Sunday, March 10, 2013

Film Review: Tinker, Tailor, Soldier, Spy

This 2011 film release is pretty far removed from your standard, modern, espionage thriller.  There isn't much action and what there is, is largely played out in the character's minds.

Even the blood and gunplay that is included is done in a way that fits the time period of the story.  The sounds of the guns are muwhile the entry and exit wounds are done in an appropriate, non-Hollywod, manner.

The story revolves around a MI6 officer, George Smiley, who has been forced into retirement being called back to service (did Le Carre create this cliche or has it always been so in the espionage/police/FBI/CIA, etc. thriller??) to help uncover a mole within the British intelligence hierarchy.

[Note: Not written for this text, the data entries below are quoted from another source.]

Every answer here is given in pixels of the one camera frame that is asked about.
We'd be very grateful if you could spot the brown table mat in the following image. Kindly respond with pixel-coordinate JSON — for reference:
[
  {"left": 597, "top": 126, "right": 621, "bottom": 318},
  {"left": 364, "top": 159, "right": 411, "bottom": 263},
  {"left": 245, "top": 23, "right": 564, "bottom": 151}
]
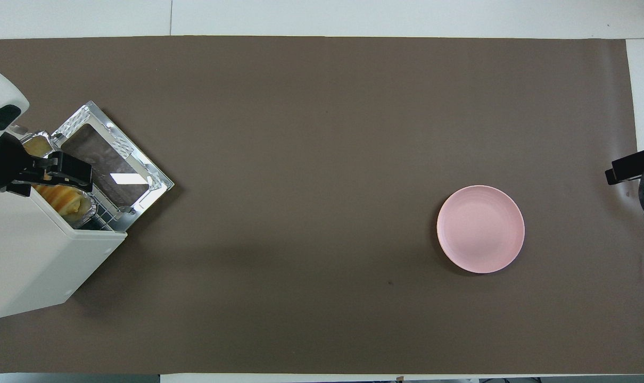
[{"left": 0, "top": 36, "right": 644, "bottom": 375}]

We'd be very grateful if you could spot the white toaster oven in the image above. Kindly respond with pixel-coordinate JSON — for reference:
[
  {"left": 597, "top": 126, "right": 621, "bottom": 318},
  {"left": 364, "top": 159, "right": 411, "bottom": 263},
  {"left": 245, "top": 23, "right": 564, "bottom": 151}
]
[{"left": 0, "top": 133, "right": 128, "bottom": 319}]

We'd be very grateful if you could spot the golden striped bread loaf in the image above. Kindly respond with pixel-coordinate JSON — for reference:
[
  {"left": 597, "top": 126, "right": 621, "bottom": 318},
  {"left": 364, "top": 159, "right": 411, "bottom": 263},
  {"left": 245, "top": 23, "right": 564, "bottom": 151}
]
[{"left": 24, "top": 139, "right": 84, "bottom": 216}]

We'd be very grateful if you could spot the aluminium foil tray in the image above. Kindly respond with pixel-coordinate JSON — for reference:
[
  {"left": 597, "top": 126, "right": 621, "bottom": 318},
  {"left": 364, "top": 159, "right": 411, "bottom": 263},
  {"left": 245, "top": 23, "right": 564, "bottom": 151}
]
[{"left": 21, "top": 130, "right": 98, "bottom": 225}]

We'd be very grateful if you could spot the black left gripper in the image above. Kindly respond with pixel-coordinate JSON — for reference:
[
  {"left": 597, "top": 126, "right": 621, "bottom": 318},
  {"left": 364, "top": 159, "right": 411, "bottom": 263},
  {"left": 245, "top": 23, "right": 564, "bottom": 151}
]
[{"left": 0, "top": 133, "right": 94, "bottom": 196}]

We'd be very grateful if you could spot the glass oven door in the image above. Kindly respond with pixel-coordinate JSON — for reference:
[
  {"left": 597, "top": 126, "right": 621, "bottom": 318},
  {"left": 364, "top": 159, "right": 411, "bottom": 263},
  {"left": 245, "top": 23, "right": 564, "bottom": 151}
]
[{"left": 51, "top": 101, "right": 175, "bottom": 232}]

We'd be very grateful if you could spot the metal wire oven rack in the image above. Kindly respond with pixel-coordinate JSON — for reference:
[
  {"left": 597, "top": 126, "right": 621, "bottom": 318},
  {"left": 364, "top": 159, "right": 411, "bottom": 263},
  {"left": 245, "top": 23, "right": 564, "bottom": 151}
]
[{"left": 82, "top": 190, "right": 116, "bottom": 232}]

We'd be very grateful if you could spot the pink round plate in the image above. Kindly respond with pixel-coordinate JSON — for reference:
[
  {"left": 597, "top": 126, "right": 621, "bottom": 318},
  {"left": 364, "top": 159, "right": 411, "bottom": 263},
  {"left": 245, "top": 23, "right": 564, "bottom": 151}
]
[{"left": 436, "top": 185, "right": 525, "bottom": 274}]

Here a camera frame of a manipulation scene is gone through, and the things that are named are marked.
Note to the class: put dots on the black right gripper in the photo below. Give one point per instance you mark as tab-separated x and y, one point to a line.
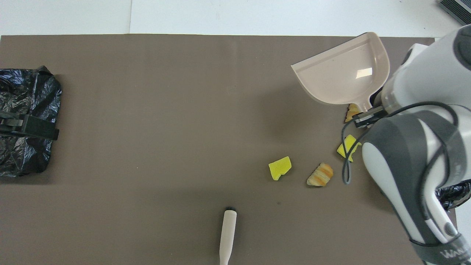
377	100

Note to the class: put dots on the striped orange croissant piece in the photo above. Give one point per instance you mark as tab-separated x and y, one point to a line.
321	175
352	110

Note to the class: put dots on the yellow sponge piece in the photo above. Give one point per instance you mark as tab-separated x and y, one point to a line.
351	142
279	168

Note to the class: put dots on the beige plastic dustpan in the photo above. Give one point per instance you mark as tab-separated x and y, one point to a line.
342	73

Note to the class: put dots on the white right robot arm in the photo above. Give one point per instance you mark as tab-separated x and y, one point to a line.
423	73

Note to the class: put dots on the black bag-lined bin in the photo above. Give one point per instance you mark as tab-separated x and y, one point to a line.
33	158
456	193

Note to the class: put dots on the grey ribbed device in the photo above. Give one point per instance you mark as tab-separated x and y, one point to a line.
458	9

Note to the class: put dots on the brown table mat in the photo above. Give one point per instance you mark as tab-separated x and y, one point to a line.
184	92

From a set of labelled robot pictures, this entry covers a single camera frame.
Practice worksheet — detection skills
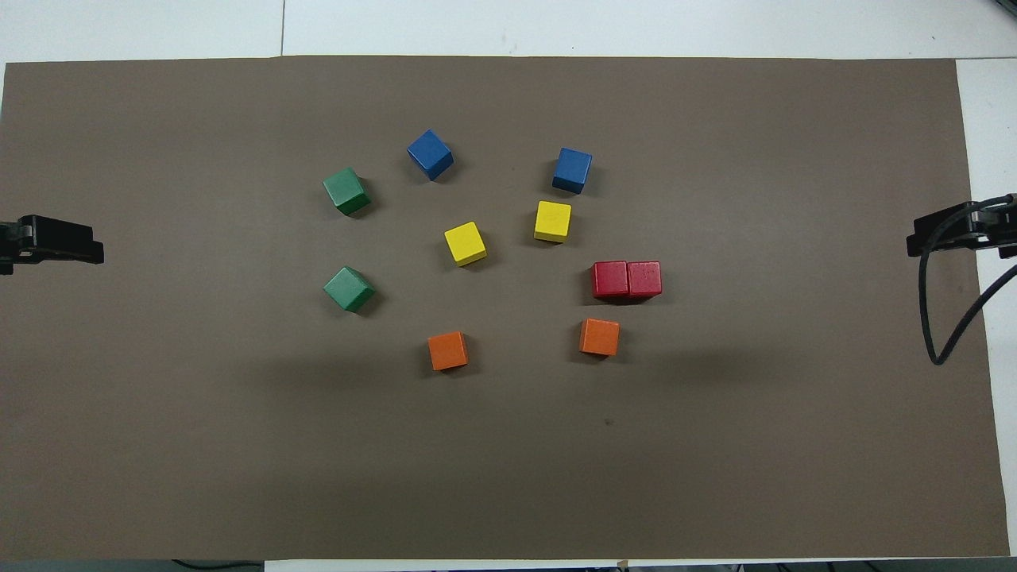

My father had this book on his shelf when I was a child as well as one of its sequels in Smiley's People.  It is interesting to note that there have been some changes to the film from the story that seem silly in retrospect.  Benedict Cumberbatch's character, Peter Guillam, is shown in an EXTREMELY brief scene in which he dismisses his live-in boyfriend, to be homosexual.  Seriously, the scene lasts 30 seconds, yet in the novel, the character is straight and ends up married in later novels.  How this will be reconciled in film sequels should be interesting and why it was done at all is suspect. The film gains nothing by its inclusion and would have lost nothing had it been eliminated--the true definition of a throwaway scene.

Regardless, this film is still well done.  Gary Oldman's depiction of George Smiley is properly British and reserved.  The other actors here are a list of the best Brits working in Hollywood today.  Tom Hardy, Benedict Cumberbatch, Tom Hurt, and Colin Firth represent some of the best in the business from England..

With the acting being solid the direction is not far behind.  The pacing is deliberate though not slow, the photography a nice, depressing, English grey in color and tone and the story telling intricate but not confusing.

Oldman got numerous acting award nominations for his role as George Smiley which I think is a bit overstated.  He was good but the cast was such an ensemble work and the focus not squarely on the character of George Smiley that singling him out as putting something remarkable on screen here is too much.

In the end, this is a good film, with a well told story and top notch acting.  Its worth seeing, particularly in contrast to most "modern" thrillers.  Just don't expect "Die Hard With an English Accent".